La PDE est un processus fondé sur des règles établi par le traité sur le fonctionnement de l’Union européenne (TFUE, article 126) qui est destiné à faire en sorte que les États membres corrigent des écarts excessifs en matière de politique budgétaire. Il existe deux grandes valeurs de référence, qui, lorsqu'elles ne sont pas respectées, constituent les critères qui peuvent justifier l’ouverture d’une PDE: 3 % du PIB pour le déficit public, et 60 % du PIB pour la dette publique brute. Pour assurer la correction des déficits excessifs, les États membres qui font l'objet d'une PDE se voient adresser des recommandations qu'ils sont censés respecter dans un délai donné.
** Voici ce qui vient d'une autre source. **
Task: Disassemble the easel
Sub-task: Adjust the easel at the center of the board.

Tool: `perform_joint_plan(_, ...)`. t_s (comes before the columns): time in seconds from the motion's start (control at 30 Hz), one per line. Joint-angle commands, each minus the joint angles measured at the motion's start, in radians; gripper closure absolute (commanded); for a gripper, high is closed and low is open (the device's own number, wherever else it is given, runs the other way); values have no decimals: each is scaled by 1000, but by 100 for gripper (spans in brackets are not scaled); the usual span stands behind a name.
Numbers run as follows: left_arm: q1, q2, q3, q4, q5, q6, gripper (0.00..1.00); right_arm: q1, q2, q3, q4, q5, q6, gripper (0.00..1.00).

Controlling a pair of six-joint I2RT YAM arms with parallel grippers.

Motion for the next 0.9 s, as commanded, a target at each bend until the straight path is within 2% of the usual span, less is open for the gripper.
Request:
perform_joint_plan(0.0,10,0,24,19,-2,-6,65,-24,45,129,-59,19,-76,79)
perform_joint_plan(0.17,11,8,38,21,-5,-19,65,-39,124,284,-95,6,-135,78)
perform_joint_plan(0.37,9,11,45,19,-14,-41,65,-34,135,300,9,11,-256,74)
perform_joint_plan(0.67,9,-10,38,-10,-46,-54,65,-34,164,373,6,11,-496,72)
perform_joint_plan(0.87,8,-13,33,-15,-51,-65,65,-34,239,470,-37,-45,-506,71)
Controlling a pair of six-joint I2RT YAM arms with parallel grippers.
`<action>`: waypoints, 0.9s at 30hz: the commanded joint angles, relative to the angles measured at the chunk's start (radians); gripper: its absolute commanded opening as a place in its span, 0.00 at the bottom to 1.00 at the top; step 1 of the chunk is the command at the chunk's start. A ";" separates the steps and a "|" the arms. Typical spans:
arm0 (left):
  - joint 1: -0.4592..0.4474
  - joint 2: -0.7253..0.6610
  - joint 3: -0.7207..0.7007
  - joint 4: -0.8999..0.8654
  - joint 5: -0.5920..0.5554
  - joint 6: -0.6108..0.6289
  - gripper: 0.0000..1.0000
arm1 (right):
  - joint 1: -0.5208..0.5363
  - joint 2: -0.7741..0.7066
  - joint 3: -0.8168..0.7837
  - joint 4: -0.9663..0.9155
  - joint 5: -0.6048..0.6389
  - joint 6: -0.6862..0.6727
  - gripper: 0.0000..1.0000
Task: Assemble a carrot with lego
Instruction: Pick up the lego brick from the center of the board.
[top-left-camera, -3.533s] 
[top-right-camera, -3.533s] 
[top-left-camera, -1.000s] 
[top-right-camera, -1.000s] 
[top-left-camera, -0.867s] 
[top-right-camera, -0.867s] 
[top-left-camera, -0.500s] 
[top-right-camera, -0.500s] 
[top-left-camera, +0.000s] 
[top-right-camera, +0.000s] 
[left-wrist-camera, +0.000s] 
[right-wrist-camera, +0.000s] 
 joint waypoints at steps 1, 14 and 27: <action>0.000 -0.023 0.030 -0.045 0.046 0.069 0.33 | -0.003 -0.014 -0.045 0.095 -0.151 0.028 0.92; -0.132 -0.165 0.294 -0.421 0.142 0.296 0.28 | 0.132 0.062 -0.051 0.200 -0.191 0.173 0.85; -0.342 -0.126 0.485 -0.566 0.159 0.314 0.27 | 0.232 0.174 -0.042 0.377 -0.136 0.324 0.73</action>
Les différentes étapes de la PDE sont énumérées dans le traité et précisées dans le pacte de stabilité et de croissance [règlement (CE) nº 1467/97]. La PDE correspond au «volet correctif» du pacte de stabilité et de croissance et est complétée par un «volet préventif» [défini dans le règlement (CE) nº 1466/97], qui prévoit des procédures visant à encourager la surveillance et la coordination des politiques économiques et à assurer la progression vers la viabilité des finances publiques.

La PDE a été récemment renforcée dans le cadre d'une révision de l’architecture de la gouvernance économique dans l’UE, cette révision ayant été motivée en partie par la crise économique. En particulier, l'ensemble de mesures législatives dit «six-pack» a largement reformé la surveillance économique et budgétaire dans l’UE (MEMO/11/898).

Les pays de la zone euro soumis à un programme sont-ils couverts par la PDE?

Oui, une PDE est en cours pour les deux pays faisant encore l'objet d'un programme, la Grèce et Chypre. Il existe toutefois des dispositions visant à éviter que les exigences liées à la surveillance et aux rapports ne s'appliquent en double. Depuis l’entrée en vigueur le 30 mai 2013 du règlement «Two Pack» (UE) n° 472/2013 (MEMO/13/457), la surveillance du respect, par les pays sous programme de la zone euro, des recommandations adressées au titre de la PDE s'effectue dans le cadre du suivi régulier du programme prévu par l’article 7, paragraphe 4, dudit règlement.

Conformément à la pratique constante de la Commission, le suivi des progrès réalisés par l’État membre concerné dans le domaine budgétaire porte avant tout sur le point de savoir si les mesures correctives négociées avec lui ont été mises en œuvre correctement. Les preuves attestant que les mesures détaillées dans le programme qui visent à atteindre les objectifs budgétaires ont bien été prises sont donc jugées suffisantes pour conclure que l’État membre concerné a engagé une action suivie d’effets en vue de corriger le déficit excessif au sens des articles 3 et 5 du règlement (CE) n° 1467/97 du Conseil.

Ce mode opératoire – qui remplace la méthode décrite dans le code de conduite – prend en compte la nature spécifique de la discipline économique et budgétaire s'appliquant aux États membres soumis à un programme d’ajustement macroéconomique.

La procédure concernant les déséquilibres macroéconomiques, contrairement à la PDE, ne concerne pas les États membres qui font l'objet d'un programme d'ajustement.